▶ [Work instructions]: Would you please transcribe the entire listing exactly?
__________________________________________________
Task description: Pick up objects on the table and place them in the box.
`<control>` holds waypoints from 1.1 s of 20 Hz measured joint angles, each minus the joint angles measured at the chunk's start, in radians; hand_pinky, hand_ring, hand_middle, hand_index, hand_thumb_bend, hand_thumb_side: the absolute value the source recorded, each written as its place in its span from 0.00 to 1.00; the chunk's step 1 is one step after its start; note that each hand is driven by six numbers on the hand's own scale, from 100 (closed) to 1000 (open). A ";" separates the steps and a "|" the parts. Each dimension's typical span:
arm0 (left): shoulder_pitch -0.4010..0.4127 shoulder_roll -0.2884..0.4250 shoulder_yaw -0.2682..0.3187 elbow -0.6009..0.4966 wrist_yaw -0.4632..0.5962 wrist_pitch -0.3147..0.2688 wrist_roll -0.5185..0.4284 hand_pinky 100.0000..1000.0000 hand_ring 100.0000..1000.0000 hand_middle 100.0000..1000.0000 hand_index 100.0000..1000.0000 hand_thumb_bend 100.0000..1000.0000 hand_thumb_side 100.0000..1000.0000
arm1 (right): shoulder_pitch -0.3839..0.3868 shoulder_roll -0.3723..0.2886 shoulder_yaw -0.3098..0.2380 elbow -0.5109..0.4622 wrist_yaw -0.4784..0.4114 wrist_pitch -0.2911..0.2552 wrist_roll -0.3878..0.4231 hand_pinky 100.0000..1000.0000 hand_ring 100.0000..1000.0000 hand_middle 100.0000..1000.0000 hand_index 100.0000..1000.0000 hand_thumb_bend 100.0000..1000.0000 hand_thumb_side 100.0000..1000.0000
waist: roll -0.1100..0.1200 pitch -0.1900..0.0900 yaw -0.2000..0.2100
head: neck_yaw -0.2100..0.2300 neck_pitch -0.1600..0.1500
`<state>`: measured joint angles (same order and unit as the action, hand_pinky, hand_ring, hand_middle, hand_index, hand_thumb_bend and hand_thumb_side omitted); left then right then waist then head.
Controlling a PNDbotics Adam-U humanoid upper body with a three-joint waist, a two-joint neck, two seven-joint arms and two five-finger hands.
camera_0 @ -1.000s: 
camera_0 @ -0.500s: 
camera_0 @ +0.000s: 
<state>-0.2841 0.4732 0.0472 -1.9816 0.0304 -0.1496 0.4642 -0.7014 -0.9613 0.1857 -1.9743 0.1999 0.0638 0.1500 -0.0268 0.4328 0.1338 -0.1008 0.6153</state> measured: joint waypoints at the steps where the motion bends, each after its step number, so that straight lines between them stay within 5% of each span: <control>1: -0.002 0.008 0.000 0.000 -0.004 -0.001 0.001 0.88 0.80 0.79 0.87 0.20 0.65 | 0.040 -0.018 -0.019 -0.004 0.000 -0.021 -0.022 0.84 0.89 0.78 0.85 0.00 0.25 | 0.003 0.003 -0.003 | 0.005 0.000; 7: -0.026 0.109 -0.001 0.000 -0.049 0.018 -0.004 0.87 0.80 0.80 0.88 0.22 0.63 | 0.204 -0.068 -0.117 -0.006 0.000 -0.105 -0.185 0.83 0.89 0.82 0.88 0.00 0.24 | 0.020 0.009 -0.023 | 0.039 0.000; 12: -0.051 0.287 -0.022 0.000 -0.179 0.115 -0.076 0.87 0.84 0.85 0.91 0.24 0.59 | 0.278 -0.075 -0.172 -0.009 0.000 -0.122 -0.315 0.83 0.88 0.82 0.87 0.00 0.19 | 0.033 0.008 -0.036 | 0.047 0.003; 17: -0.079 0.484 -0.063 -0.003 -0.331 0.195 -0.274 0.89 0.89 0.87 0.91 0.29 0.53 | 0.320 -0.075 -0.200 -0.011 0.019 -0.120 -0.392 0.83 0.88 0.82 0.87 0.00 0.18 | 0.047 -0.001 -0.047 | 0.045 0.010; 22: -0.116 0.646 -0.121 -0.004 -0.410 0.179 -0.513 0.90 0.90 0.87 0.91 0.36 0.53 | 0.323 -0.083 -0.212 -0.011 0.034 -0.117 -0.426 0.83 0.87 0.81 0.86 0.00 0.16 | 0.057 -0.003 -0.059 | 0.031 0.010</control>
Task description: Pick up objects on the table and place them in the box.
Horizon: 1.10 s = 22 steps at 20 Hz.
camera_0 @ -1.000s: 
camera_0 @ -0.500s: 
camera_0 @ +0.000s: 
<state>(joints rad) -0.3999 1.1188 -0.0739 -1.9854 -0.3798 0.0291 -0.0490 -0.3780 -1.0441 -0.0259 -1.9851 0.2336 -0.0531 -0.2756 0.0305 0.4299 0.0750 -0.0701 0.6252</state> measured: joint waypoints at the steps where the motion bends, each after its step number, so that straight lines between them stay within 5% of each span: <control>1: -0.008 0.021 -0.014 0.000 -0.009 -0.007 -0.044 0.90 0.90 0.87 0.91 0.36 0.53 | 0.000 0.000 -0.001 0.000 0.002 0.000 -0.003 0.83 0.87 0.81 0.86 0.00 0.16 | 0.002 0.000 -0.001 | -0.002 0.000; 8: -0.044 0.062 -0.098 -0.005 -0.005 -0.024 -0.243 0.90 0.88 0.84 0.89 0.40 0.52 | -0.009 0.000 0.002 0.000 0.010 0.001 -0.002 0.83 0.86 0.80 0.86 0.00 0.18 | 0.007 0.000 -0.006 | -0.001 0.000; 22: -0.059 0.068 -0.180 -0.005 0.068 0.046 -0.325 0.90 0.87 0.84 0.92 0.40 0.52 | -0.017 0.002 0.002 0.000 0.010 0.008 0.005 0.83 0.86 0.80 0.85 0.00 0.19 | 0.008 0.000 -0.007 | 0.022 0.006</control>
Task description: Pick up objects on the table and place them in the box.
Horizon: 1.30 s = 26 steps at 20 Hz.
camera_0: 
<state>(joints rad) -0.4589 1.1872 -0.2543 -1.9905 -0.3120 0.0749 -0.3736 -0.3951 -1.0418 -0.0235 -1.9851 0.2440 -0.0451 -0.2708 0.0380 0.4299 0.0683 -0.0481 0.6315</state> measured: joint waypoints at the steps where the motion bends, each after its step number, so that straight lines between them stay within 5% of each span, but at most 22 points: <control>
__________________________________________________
▶ [Result]:
Task description: Pick up objects on the table and place them in the box.
`<control>` holds waypoints from 1.1 s of 20 Hz measured joint angles, each minus the joint angles measured at the chunk's start, in radians; hand_pinky, hand_ring, hand_middle, hand_index, hand_thumb_bend, hand_thumb_side: the absolute value the source recorded, each written as its place in its span from 0.00 to 1.00; the chunk's step 1 is one step after its start; note that each hand is driven by six numbers on the hand's own scale, from 100 (closed) to 1000 (open). A ";" separates the steps and a "|" the parts. Each dimension's typical span:
arm0 (left): shoulder_pitch -0.4010..0.4127 shoulder_roll -0.2884..0.4250 shoulder_yaw -0.2682..0.3187 elbow -0.6009..0.4966 wrist_yaw -0.4632..0.5962 wrist_pitch -0.3147..0.2688 wrist_roll -0.5185..0.4284 hand_pinky 100.0000..1000.0000 hand_ring 100.0000..1000.0000 hand_middle 100.0000..1000.0000 hand_index 100.0000..1000.0000 hand_thumb_bend 100.0000..1000.0000 hand_thumb_side 100.0000..1000.0000
arm1 (right): shoulder_pitch -0.3839..0.3868 shoulder_roll -0.3723..0.2886 shoulder_yaw -0.3098..0.2380 elbow -0.5109..0.4622 wrist_yaw -0.4784..0.4114 wrist_pitch -0.2911..0.2552 wrist_roll -0.3878..0.4231 hand_pinky 100.0000..1000.0000 hand_ring 100.0000..1000.0000 hand_middle 100.0000..1000.0000 hand_index 100.0000..1000.0000 hand_thumb_bend 100.0000..1000.0000 hand_thumb_side 100.0000..1000.0000
waist: roll -0.1100..0.1200 pitch -0.1900..0.0900 yaw -0.2000..0.2100
head: neck_yaw -0.2100..0.2300 neck_pitch -0.1600..0.1500
`<state>`: measured joint angles (same order and unit as the action, hand_pinky, hand_ring, hand_middle, hand_index, hand_thumb_bend and hand_thumb_side omitted); left then right then waist then head.
Controlling a PNDbotics Adam-U humanoid upper body with a three-joint waist, a two-joint neck, two seven-joint arms and two five-finger hands.
camera_0 @ -1.000s: 
camera_0 @ -0.500s: 
camera_0 @ +0.000s: 
<state>-0.2841 0.4732 0.0472 -1.9816 0.0304 -0.1496 0.4642 -0.7014 -0.9613 0.1857 -1.9743 0.1999 0.0638 0.1500 -0.0268 0.4328 0.1338 -0.1008 0.6153</state> measured: joint waypoints at the steps where the motion bends, each after its step number, so that straight lines between them stay within 5% of each span: <control>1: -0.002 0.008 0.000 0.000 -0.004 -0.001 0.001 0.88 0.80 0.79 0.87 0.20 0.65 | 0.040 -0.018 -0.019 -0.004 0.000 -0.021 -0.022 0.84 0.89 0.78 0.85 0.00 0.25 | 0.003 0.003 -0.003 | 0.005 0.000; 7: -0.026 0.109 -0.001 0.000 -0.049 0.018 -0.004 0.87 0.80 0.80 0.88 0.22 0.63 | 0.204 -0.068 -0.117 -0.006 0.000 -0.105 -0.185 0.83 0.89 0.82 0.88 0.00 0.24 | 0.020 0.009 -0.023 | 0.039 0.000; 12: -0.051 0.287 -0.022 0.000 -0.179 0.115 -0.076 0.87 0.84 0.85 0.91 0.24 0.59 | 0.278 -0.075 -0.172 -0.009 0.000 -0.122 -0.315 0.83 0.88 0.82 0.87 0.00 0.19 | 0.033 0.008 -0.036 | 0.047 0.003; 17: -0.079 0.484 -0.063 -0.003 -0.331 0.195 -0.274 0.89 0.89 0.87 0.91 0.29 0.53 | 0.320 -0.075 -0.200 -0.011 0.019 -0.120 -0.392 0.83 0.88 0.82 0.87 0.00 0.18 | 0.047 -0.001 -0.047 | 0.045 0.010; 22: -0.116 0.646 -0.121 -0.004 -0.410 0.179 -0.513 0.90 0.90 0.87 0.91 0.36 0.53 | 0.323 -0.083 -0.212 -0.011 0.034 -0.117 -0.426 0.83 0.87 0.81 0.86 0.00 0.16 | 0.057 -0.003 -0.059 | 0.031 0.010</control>
Task description: Pick up objects on the table and place them in the box.
Horizon: 1.10 s = 22 steps at 20 Hz.
camera_0 @ -1.000s: 
camera_0 @ -0.500s: 
camera_0 @ +0.000s: 
<state>(joints rad) -0.3999 1.1188 -0.0739 -1.9854 -0.3798 0.0291 -0.0490 -0.3780 -1.0441 -0.0259 -1.9851 0.2336 -0.0531 -0.2756 0.0305 0.4299 0.0750 -0.0701 0.6252</state> measured: joint waypoints at the steps where the motion bends, each after its step number, so that straight lines between them stay within 5% of each span: <control>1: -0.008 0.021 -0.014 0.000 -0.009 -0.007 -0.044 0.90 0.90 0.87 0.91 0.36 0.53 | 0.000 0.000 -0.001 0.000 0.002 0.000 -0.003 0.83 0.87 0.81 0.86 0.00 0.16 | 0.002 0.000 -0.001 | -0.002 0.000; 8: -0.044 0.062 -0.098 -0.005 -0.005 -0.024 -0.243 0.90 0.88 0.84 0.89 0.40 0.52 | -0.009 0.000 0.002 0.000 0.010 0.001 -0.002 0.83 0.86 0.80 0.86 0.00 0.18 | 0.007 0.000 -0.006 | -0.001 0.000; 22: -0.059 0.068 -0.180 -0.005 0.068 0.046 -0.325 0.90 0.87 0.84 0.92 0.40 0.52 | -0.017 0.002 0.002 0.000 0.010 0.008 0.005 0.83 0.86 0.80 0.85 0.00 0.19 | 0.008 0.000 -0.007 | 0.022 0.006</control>
Task description: Pick up objects on the table and place them in the box.
Horizon: 1.30 s = 26 steps at 20 Hz.
camera_0: 
<state>(joints rad) -0.4589 1.1872 -0.2543 -1.9905 -0.3120 0.0749 -0.3736 -0.3951 -1.0418 -0.0235 -1.9851 0.2440 -0.0451 -0.2708 0.0380 0.4299 0.0683 -0.0481 0.6315</state> measured: joint waypoints at the steps where the motion bends, each after its step number, so that straight lines between them stay within 5% of each span, but at most 22 points: <control>

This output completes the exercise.